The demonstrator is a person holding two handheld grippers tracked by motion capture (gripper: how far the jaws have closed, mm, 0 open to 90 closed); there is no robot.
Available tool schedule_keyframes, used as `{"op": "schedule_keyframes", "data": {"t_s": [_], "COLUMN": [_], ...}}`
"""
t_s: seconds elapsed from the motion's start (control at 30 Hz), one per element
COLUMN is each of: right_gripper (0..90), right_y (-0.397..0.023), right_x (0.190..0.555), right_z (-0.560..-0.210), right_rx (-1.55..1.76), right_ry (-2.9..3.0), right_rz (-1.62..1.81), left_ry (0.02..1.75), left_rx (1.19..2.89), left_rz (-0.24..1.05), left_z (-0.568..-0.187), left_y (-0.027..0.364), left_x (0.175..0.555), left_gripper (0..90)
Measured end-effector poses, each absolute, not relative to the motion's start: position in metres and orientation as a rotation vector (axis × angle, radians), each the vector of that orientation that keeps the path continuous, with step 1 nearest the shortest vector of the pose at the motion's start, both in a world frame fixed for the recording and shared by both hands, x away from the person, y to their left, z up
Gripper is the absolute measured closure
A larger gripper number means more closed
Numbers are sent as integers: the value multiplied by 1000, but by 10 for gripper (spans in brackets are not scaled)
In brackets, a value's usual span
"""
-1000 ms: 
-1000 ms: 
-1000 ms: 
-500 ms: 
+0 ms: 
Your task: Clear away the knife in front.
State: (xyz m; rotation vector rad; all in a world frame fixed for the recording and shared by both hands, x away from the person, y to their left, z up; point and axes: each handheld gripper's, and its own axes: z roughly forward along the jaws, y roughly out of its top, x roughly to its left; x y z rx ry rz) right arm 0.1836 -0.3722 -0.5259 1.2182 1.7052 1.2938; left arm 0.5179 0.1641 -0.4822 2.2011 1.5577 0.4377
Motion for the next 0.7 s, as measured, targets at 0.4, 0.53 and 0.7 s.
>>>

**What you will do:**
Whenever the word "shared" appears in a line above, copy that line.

**Your response:**
Measured end-effector poses, each absolute, not relative to the motion's start: position in metres and orientation as a rotation vector (axis × angle, radians), each the vector of that orientation that keeps the path continuous, with step 1 nearest the shortest vector of the pose at the motion's start, both in a world frame fixed for the recording and shared by both hands, x away from the person, y to their left, z up
State: (xyz m; rotation vector rad; all in a world frame fixed for the recording and shared by both hands, x away from the person, y to their left, z up; point and axes: each handheld gripper's, and its own axes: z roughly forward along the jaws, y roughly out of its top, x roughly to its left; x y z rx ry rz) right arm 0.1836 -0.3722 -0.5259 1.2182 1.7052 1.2938; left arm 0.5179 0.1641 -0.4822 2.2011 1.5577 0.4377

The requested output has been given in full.